Recorded information Start Marker

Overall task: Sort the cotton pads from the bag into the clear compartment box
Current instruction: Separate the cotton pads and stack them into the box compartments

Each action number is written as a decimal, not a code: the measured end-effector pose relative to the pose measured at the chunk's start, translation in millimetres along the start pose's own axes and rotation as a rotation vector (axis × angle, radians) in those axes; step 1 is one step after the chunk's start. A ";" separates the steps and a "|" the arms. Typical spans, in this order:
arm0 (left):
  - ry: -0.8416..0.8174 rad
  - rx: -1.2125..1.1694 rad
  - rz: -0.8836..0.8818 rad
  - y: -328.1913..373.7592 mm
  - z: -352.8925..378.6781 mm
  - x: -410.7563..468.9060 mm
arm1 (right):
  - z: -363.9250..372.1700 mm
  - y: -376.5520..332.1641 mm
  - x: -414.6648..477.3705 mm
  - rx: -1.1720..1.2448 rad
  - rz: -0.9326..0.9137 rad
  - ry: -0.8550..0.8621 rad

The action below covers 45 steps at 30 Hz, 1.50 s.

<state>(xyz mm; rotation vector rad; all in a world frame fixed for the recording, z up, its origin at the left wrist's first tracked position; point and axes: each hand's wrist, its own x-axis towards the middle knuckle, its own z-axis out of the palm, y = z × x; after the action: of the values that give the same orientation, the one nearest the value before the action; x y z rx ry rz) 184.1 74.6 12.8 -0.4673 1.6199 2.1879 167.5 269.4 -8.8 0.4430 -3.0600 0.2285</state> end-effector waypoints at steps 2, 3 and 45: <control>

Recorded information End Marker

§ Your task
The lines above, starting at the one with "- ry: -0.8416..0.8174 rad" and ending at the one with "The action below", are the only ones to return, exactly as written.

§ Answer
  - ry: -0.8416..0.8174 rad
  - rx: -1.2125..1.1694 rad
  - rz: -0.8836..0.8818 rad
  - y: -328.1913..373.7592 mm
  - z: -352.8925..378.6781 mm
  - x: -410.7563..468.9060 mm
arm1 (right):
  - z: -363.9250..372.1700 mm
  - y: -376.5520..332.1641 mm
  - x: -414.6648..477.3705 mm
  - rx: -1.1720..1.2448 rad
  - rz: -0.9326..0.9137 rad
  - ry: -0.8550..0.8621 rad

The action below covers 45 steps at 30 Hz, 1.50 s.

The exercise calls for nothing further.